### DESCRIPTION OF THE TASK
Copy exactly the lines of the data below that run from the line holding "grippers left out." through the line holding "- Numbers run", both ends included.

### INPUT MATERIAL

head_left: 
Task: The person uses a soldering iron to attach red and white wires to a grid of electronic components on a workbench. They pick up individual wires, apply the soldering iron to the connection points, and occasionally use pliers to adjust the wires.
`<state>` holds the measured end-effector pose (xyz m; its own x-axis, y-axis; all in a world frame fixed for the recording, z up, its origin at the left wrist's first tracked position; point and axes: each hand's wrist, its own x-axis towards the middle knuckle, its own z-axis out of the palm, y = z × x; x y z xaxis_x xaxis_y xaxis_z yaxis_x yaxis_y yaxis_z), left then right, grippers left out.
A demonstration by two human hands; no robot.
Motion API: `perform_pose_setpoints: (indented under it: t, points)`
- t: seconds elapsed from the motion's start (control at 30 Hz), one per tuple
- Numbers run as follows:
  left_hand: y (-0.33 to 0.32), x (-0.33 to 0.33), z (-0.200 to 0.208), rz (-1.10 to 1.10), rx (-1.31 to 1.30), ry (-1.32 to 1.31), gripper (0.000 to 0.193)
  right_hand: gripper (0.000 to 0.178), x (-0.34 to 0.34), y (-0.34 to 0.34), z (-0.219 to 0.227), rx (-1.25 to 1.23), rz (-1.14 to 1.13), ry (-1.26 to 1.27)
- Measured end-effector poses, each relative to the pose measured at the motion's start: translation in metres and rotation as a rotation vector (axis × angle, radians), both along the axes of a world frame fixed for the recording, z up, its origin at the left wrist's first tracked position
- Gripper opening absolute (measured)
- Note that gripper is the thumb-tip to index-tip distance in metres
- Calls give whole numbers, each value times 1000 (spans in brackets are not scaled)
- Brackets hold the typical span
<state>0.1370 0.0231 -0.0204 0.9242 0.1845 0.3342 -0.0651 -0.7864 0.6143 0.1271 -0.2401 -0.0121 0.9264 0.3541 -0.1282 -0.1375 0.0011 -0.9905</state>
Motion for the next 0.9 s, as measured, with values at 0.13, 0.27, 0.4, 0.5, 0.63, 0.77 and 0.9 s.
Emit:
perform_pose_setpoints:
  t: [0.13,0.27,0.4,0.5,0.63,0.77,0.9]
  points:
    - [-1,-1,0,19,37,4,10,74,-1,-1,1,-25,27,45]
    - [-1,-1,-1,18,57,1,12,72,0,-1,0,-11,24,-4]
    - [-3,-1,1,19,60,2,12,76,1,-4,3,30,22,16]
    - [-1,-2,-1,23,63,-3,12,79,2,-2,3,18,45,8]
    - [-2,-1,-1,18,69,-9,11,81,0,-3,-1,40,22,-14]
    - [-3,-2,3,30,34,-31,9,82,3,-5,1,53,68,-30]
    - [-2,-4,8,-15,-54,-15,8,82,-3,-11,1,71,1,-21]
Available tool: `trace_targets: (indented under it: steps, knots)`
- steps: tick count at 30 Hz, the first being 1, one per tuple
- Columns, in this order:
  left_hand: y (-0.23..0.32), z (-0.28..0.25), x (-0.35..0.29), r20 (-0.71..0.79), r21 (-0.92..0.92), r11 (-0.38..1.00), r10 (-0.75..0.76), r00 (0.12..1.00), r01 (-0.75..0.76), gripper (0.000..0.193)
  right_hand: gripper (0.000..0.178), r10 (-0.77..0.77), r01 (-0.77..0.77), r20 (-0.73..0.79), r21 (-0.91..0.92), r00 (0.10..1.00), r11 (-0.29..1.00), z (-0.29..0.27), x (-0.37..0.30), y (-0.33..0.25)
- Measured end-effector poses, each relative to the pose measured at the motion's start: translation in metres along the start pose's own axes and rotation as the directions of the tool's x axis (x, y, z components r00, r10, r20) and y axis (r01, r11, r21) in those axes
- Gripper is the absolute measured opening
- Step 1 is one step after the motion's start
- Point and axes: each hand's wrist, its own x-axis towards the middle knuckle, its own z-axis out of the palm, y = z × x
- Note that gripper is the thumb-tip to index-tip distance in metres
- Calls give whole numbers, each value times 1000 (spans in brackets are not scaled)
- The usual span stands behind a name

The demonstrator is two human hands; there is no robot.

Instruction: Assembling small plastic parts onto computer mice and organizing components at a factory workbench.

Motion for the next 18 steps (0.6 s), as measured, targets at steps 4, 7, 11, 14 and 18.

### PROBLEM SOLUTION
`<state>` holds the measured end-effector pose (xyz m; its own x-axis, y-axis; all in a world frame fixed for the recording, z up, its origin at the left wrist's first tracked position; point and axes: each hand's wrist, its own x-axis towards the middle knuckle, its own z-axis out of the palm, y = z × x; x y z xaxis_x xaxis_y xaxis_z yaxis_x yaxis_y yaxis_z), left then right, grippers left out.
A demonstration by two human hands; no robot.
Motion API: `perform_pose_setpoints: (indented under it: t, points)`
- t: seconds elapsed from the motion's start (control at 30 Hz), one per tuple
- Numbers run as follows:

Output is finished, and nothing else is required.